Due Diligence Procedures

Companies within the scope of the act would be obligated to set up each of the following due diligence procedures:

  • Integrating due diligence into all corporate policies.
  • Having in place an annually updated due diligence policy.
  • Taking appropriate measures to identify actual or potential adverse human rights and environmental impacts on their own operations, those of their subsidiaries, or their value chains.
  • Taking appropriate measures to prevent or mitigate identified potential adverse impacts.
  • Taking appropriate measures to end actual adverse impacts.
  • Setting up a complaints procedure for affected persons, trade unions, and civil society organizations.
  • Periodically assessing and evaluating the implementation of due diligence measures.
  • Reporting on their due diligence procedures and publishing an annual statement on their website. (Arts. 4–11.)

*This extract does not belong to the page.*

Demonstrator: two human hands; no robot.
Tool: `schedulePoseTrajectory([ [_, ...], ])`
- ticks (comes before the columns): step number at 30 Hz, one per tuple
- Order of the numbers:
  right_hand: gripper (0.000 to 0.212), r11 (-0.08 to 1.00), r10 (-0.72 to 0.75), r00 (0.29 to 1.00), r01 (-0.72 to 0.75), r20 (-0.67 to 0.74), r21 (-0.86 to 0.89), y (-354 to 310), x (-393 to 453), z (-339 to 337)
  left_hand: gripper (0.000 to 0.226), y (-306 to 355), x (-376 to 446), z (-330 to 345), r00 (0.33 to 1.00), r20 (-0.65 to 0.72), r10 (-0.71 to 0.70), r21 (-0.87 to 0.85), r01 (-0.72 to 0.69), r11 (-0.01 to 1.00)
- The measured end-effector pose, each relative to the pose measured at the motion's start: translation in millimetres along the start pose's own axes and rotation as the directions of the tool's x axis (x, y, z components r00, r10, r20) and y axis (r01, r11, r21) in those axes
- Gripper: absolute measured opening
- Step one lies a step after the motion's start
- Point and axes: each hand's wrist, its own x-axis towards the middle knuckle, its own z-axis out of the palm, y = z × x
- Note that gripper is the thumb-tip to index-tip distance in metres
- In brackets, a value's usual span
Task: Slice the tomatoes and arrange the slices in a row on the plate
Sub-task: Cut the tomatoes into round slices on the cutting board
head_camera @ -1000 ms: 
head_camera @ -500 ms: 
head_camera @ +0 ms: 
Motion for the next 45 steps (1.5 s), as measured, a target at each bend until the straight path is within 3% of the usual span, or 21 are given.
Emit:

In addition, EU companies with more than 500 employees and an annual net worldwide turnover of more than 150 million euros, as well as third-country companies with an annual net turnover of more than 150 million euros in the EU, must ensure that their business model and strategy are compatible with limiting global warming to 1.5°C in line with the Paris Agreement. (Art. 15.)

The European Commission would develop voluntary model contractual clauses and guidelines to aid companies in fulfilling their obligations. (Arts. 12, 13.) National supervisory authorities would supervise compliance with the obligations. (Art. 17.)

Liability and Sanctions

Companies that violate the obligations of the directive would be civilly liable if the adverse impact led to damages. The burden of proof would be determined by national law. (Art. 22, recital 58.) In addition, companies could be sanctioned depending on the severity of the violation, taking into account the company’s efforts to comply with any remedial actions; any investments made, such as in management or production processes and infrastructures, and any targeted support for SMEs; and other efforts to address adverse impacts on the value chain with third parties. Pecuniary sanctions would have to be based on the company’s turnover. It would be up to the member states’ discretion to decide which sanctions would be most “effective, proportionate and dissuasive.” (Art. 20.)

Related Legislation

On July 22, 2021, a similar law — the Act on Corporate Due Diligence in Supply Chains (Supply Chain Due Diligence Act) — was published in the German Federal Law Gazette. The act obligates German companies of a certain size to set up due diligence procedures to respect human rights and the environment within their supply chains. It differs in a few aspects from the proposed EU directive, among them personal scope, liability issues, and enforcement.